• Exercise objective: Go to the line containing "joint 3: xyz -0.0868" in the records below and print it and every following line exactly, on through the line containing "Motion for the", then stop.

--- --- ---

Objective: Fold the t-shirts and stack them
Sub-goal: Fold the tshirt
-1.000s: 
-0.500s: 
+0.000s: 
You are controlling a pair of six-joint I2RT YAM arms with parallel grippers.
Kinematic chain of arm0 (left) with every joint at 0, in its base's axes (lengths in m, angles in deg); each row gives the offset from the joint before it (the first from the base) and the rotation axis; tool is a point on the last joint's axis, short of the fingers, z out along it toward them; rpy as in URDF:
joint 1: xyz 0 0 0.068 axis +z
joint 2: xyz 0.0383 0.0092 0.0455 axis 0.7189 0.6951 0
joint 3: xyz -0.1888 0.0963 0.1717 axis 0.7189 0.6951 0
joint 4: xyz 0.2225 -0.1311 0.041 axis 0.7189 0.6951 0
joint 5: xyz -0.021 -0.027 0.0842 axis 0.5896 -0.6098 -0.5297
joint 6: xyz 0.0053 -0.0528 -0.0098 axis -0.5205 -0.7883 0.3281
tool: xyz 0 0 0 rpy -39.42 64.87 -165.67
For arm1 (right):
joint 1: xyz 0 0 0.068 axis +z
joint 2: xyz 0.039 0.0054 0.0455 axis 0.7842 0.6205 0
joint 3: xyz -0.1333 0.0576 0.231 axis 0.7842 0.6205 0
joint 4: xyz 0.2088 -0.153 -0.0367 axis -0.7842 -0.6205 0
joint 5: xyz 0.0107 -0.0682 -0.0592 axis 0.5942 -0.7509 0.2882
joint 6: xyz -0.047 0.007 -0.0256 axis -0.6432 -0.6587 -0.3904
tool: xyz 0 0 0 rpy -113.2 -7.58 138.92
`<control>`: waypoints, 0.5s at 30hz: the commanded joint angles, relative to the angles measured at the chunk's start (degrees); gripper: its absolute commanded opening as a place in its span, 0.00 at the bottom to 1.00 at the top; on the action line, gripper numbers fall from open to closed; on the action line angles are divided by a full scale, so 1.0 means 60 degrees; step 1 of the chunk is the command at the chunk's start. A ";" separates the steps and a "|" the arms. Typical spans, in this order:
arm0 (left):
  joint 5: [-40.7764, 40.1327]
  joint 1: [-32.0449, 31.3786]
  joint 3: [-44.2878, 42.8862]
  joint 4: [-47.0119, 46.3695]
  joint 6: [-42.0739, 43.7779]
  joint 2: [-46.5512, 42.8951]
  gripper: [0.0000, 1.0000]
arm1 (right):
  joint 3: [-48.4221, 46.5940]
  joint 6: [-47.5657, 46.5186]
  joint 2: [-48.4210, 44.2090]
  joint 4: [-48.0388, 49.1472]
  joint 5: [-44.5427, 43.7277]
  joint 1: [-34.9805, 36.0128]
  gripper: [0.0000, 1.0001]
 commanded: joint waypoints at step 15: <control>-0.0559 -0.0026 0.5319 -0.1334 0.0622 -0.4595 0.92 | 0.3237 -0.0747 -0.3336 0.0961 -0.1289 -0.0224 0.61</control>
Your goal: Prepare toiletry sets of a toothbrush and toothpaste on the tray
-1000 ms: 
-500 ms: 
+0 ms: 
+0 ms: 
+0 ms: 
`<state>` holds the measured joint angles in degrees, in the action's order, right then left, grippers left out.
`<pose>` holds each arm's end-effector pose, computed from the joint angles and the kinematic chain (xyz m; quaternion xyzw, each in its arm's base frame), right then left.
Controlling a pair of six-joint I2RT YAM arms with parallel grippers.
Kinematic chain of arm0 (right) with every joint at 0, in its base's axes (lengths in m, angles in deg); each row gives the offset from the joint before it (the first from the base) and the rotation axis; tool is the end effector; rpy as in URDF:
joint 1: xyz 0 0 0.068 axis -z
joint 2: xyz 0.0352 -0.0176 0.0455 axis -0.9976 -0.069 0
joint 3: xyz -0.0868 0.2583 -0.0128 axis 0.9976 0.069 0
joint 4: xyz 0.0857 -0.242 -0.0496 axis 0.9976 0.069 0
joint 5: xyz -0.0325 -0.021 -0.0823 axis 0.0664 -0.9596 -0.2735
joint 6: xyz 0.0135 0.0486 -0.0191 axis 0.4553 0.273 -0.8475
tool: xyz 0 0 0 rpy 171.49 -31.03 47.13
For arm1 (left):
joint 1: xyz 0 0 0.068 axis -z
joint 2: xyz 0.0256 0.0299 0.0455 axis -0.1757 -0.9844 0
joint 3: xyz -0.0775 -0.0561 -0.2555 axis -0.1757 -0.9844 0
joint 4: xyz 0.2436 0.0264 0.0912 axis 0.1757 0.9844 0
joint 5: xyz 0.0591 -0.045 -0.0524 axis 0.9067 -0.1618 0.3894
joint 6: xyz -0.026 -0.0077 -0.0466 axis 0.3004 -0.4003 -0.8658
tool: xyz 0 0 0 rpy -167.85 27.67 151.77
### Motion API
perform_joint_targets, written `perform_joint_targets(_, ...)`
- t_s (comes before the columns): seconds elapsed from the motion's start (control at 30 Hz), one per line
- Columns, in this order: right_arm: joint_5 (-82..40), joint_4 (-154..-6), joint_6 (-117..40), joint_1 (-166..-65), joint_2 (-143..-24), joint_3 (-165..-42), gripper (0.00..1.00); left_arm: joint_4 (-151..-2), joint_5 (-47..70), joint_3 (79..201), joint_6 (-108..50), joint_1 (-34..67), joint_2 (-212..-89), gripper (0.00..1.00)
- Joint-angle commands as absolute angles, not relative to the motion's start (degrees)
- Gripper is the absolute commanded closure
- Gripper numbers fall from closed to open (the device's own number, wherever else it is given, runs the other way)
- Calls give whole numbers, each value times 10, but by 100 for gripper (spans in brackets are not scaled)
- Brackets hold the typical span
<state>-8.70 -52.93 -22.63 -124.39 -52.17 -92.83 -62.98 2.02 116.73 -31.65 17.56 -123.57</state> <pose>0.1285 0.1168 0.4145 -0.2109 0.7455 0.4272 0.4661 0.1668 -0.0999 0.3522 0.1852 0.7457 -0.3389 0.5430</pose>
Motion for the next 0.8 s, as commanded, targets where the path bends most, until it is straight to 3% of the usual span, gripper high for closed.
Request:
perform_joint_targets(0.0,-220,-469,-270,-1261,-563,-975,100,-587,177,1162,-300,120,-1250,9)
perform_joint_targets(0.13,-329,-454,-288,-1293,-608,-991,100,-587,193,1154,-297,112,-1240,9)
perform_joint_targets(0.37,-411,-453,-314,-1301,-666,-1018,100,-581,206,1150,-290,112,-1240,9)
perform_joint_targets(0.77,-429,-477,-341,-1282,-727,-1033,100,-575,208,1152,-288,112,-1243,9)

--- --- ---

• Exercise result:
joint 3: xyz -0.0868 0.2583 -0.0128 axis 0.9976 0.069 0
joint 4: xyz 0.0857 -0.242 -0.0496 axis 0.9976 0.069 0
joint 5: xyz -0.0325 -0.021 -0.0823 axis 0.0664 -0.9596 -0.2735
joint 6: xyz 0.0135 0.0486 -0.0191 axis 0.4553 0.273 -0.8475
tool: xyz 0 0 0 rpy 171.49 -31.03 47.13
For arm1 (left):
joint 1: xyz 0 0 0.068 axis -z
joint 2: xyz 0.0256 0.0299 0.0455 axis -0.1757 -0.9844 0
joint 3: xyz -0.0775 -0.0561 -0.2555 axis -0.1757 -0.9844 0
joint 4: xyz 0.2436 0.0264 0.0912 axis 0.1757 0.9844 0
joint 5: xyz 0.0591 -0.045 -0.0524 axis 0.9067 -0.1618 0.3894
joint 6: xyz -0.026 -0.0077 -0.0466 axis 0.3004 -0.4003 -0.8658
tool: xyz 0 0 0 rpy -167.85 27.67 151.77
### Motion API
perform_joint_targets, written `perform_joint_targets(_, ...)`
- t_s (comes before the columns): seconds elapsed from the motion's start (control at 30 Hz), one per line
- Columns, in this order: right_arm: joint_5 (-82..40), joint_4 (-154..-6), joint_6 (-117..40), joint_1 (-166..-65), joint_2 (-143..-24), joint_3 (-165..-42), gripper (0.00..1.00); left_arm: joint_4 (-151..-2), joint_5 (-47..70), joint_3 (79..201), joint_6 (-108..50), joint_1 (-34..67), joint_2 (-212..-89), gripper (0.00..1.00)
- Joint-angle commands as absolute angles, not relative to the motion's start (degrees)
- Gripper is the absolute commanded closure
- Gripper numbers fall from closed to open (the device's own number, wherever else it is given, runs the other way)
- Calls give whole numbers, each value times 10, but by 100 for gripper (spans in brackets are not scaled)
- Brackets hold the typical span
<state>-8.70 -52.93 -22.63 -124.39 -52.17 -92.83 -62.98 2.02 116.73 -31.65 17.56 -123.57</state> <pose>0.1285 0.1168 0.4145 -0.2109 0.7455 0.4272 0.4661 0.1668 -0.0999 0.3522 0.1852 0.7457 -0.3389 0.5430</pose>
Motion for the next 0.8 s, as commanded, targets where the path bends most, until it is straight to 3% of the usual span, gripper high for closed.

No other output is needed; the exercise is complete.